ASSIGNED TASK => Scan the listing below for the word "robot", then copy each line that has it.
┄┄┄┄┄┄┄┄┄┄┄┄┄┄┄┄┄┄┄┄
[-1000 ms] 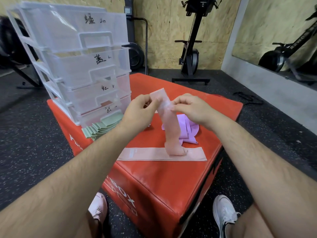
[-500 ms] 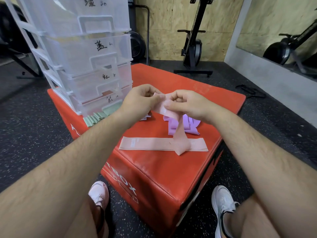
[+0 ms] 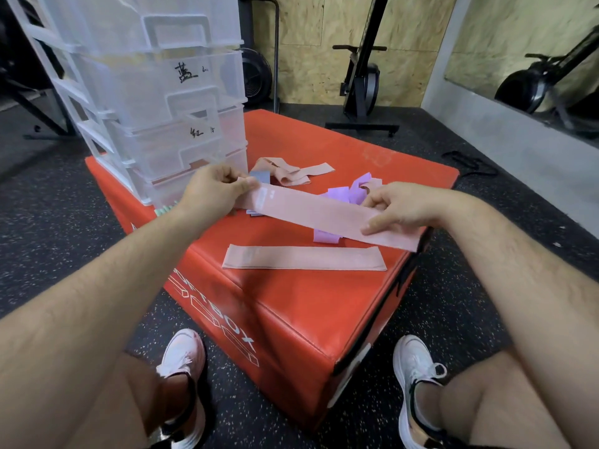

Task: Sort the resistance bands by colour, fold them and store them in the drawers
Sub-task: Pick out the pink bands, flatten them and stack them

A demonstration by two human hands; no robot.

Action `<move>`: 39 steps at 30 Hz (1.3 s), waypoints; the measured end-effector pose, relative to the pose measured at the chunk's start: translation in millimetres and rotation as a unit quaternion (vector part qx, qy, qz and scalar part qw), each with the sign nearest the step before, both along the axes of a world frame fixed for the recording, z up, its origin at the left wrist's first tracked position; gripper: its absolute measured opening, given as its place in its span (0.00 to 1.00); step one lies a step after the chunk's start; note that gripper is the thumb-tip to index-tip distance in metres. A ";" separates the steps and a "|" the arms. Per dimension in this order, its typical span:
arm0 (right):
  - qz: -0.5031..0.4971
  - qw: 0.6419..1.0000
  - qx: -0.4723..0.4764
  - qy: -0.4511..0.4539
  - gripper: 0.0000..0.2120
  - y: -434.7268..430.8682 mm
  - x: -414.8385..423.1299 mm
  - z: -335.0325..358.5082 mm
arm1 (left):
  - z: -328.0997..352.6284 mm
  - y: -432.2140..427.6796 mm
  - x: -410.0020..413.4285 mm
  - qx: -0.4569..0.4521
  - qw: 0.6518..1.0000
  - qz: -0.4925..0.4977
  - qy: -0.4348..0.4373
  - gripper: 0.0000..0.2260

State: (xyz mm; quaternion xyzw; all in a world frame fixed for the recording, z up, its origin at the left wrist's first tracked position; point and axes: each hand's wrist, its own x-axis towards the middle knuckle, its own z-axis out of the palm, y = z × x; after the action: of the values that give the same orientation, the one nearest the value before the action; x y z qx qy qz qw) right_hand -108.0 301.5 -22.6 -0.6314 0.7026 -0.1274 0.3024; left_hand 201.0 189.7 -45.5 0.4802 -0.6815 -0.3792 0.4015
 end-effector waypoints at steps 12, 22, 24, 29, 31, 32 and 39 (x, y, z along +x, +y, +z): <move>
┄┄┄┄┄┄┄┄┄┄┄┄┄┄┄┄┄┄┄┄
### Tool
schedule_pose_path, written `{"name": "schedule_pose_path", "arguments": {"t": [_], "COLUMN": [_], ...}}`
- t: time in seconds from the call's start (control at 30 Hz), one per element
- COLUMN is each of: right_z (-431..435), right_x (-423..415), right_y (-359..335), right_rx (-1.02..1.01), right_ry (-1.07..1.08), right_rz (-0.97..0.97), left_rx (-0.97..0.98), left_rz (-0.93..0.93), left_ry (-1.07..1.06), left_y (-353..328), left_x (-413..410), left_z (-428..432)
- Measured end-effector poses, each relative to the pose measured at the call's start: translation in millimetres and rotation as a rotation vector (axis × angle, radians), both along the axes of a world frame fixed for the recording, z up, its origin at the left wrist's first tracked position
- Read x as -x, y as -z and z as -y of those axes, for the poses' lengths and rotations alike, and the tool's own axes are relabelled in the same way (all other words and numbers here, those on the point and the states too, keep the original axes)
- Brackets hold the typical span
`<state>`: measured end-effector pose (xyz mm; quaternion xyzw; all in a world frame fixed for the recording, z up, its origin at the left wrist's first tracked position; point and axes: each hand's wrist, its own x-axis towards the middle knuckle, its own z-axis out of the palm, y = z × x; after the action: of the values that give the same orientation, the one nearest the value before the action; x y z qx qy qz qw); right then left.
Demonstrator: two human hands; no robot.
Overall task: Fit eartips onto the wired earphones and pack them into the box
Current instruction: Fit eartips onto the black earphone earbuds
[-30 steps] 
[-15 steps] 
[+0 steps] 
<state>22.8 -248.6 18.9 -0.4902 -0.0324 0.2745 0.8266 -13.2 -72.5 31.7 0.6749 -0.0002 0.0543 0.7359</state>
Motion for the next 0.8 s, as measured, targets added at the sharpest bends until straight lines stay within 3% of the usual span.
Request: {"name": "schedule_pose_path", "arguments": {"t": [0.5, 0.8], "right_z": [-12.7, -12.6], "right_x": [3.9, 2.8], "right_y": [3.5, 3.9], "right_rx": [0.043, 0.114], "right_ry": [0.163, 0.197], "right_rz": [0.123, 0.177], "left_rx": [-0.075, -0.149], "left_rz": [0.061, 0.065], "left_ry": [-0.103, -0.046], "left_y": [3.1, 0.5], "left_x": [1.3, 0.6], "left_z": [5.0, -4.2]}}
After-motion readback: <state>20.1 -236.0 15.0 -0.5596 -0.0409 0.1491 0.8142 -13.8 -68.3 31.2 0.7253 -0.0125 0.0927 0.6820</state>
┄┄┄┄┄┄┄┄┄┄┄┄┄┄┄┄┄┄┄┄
RESPONSE TO THE EXERCISE =>
A demonstration by two human hands; no robot.
Demonstrator: two human hands; no robot.

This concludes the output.